One of my very good students, Colin Chrestay, sent me the attached video of a techie at Microsoft showing off this staggering new software–software seems like too mild a word–in development called Photosynth. If you’re only interested in books, you can watch the first two minutes, but watch the whole thing. You really must watch the whole thing.
Stuff like this is just really staggering to me in seeing what is now possible via the web. (My guess is this is old hat to a great many people; but not to me). I don’t know enough about the specifics, and assume that this kind of thing is still a ways away from every person’s fingertips. But the realization that it isn’t inconceivable that every school child could explore every corner of the earth in three dimensions, from every angle and in the minutest detail to the broadest geographic and geological context…well, when I was my son’s age these were the fantasies of Ray Bradbury. I imagine it will be the normal day to day life of my grandchildren.
Re. books, the feebleness of books. Well, I guess I don’t completely think that books are feeble, but this kind of thing just makes clear to me again that there are many things for which the electronic world is clearly superior to anything that book culture could imagine. To insist otherwise does, I think, verge on a snobbish version of luddite-ism.
For instance, when I was growing up on books, a selling point for reading was that books allowed you to experience multiple places and cultures in the world, to travel to places in your imagination that you could never access with your body. And I don’t think there was anything spurious in that claim. But how this raison d’etre pales in comparison to seeing these worlds in three dimensions. Imagine that you wanted to know about mountain climbing in the Himilayas. I am sure there is still a very big place for books on this subject, but how much more impoverished that experience would be for the students who won’t have access to the kind of experience that photosynth can provide.
As a result, it seems to me that we need to think clearly about just what it is that books give us access to in terms of form or content that can’t be accessed in the same way via these kinds of technology. Among other things, of course, we might say that books are a good source for exploring the possibilities of language. And one traditional distinction between novels and movies seems to me to still hold for the visuality of the internet. Books, texts in language, are better media for exploring the intricacies of the human pscyhe, better access to the interior world than the visual world of technology typically allows for. Perhaps we need both novels and autobiographies by mountain climbers, and photosynth representations of mountain climbing, to get our strongest human approximation of what it must be like to climb in the Himalayas.

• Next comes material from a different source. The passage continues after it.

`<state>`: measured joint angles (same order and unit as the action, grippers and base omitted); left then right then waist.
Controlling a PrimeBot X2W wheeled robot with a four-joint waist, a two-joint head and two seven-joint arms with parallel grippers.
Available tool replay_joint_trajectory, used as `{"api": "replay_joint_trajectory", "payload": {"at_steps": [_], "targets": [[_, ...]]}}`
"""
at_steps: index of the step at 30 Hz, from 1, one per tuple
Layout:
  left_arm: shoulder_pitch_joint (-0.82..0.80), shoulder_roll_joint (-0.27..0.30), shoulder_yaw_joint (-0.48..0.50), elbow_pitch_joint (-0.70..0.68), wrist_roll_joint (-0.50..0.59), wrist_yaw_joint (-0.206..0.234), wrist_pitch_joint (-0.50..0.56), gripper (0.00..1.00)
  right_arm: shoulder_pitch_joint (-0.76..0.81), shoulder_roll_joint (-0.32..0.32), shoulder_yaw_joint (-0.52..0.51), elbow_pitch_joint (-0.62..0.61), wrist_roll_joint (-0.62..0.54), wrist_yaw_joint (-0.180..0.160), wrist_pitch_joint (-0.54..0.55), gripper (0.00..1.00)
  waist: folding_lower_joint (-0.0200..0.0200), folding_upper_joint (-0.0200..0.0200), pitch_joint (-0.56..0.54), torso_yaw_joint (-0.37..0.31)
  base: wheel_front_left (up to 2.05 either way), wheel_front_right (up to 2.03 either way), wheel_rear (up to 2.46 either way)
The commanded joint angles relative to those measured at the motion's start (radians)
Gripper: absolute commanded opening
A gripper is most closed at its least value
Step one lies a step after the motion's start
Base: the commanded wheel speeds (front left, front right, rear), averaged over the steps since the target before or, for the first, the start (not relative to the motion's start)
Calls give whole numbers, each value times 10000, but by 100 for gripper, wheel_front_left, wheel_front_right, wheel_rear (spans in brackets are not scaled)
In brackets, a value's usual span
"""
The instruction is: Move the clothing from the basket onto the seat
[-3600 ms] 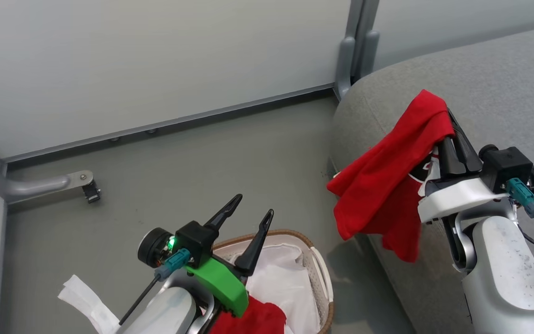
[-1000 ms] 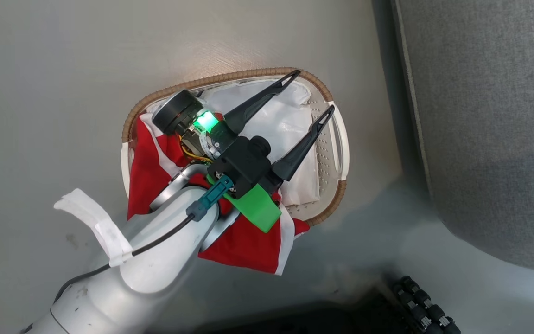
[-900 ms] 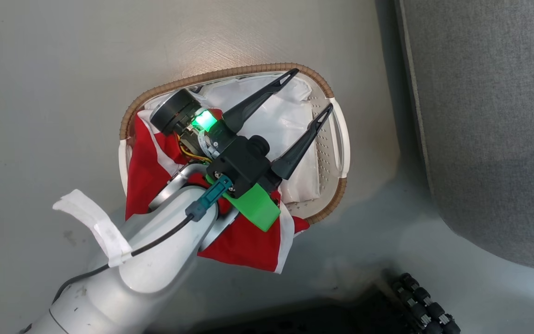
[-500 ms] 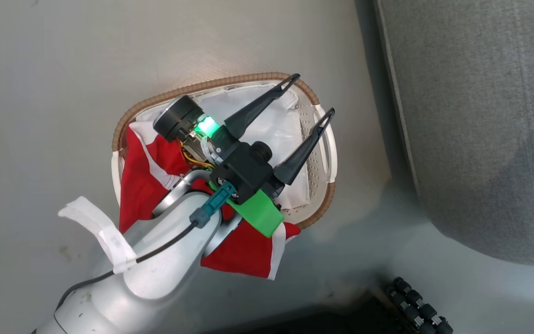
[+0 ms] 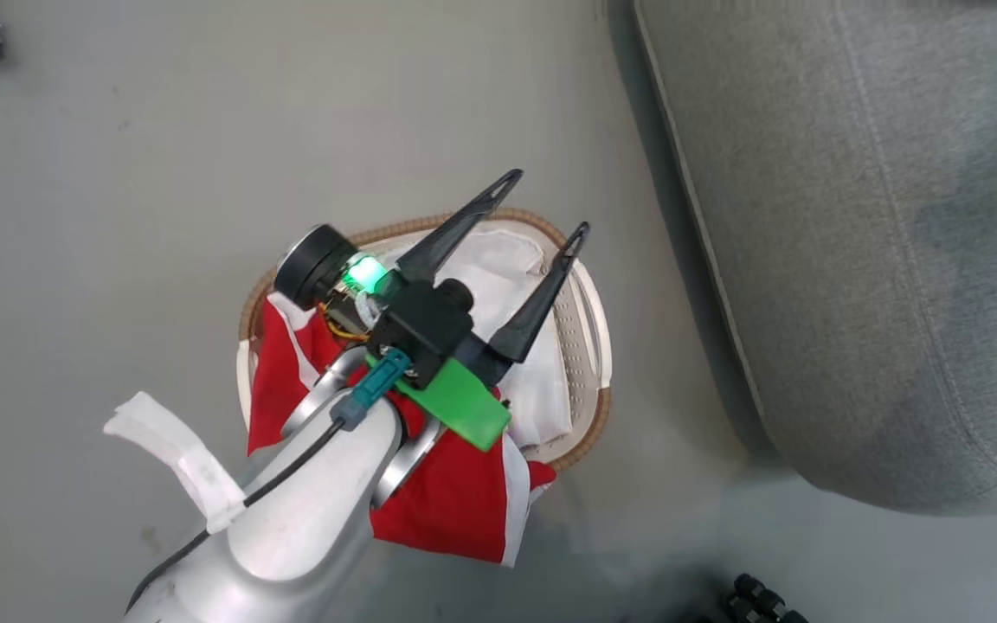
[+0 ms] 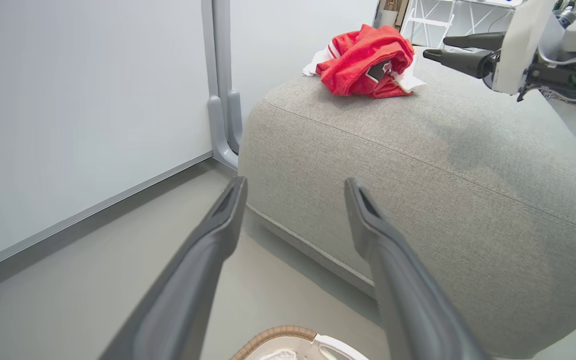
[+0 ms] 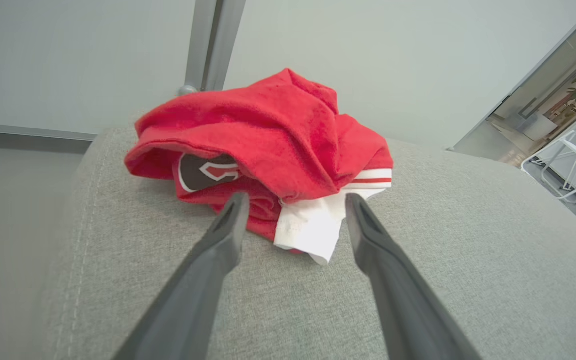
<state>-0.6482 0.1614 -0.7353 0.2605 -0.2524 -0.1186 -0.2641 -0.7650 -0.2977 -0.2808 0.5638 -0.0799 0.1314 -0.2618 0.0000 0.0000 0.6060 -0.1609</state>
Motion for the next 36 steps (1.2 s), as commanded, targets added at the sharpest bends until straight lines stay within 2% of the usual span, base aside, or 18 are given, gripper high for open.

Secondly, of course, I’m intrigued by the degree in this video that books and newspapers are a passing mention. Indeed, the brief nod to Dickens’ Bleak House seems to be mostly about the fact that we could put the whole of Bleak House into a simultaneous view, something the presenter agrees is not necessarily a great way to read a book. And the bit on newspapers seems to be about trying to make the experience of reading a traditional newspaper more available for the digital reader. One wants to say why. It’s neat that we can do this, but peculiarity of these moments in the video suggest to me the ways in which these technologies create different forms of experience that are not compatible with books or newspapers as traditionally conceived.
I admit that when I see videos like this, I mostly think that the digital utopians have won the day. That I should fold my tents and go home.
Nevertheless, it still seems to me that the task is to figure out what the precise role of reading traditional texts really is; what particular role do traditional forms of reading and writing have to play in our present moment. What can the reading of texts provide, what skills can it enable, that are difficult (impossible?) to develop in any other way. Of course, we can continue to read without worrying about these things, simply because we like reading books more than other things, but my guess is that this will mean that reading books will become an increasingly arcane hobby–something a little like collecting rare books or writing on typewriters is today. Something that is done and enjoyed, something for which there is even a minimal market, but something that is mostly a curiosity rather than a serious cultural enterprise.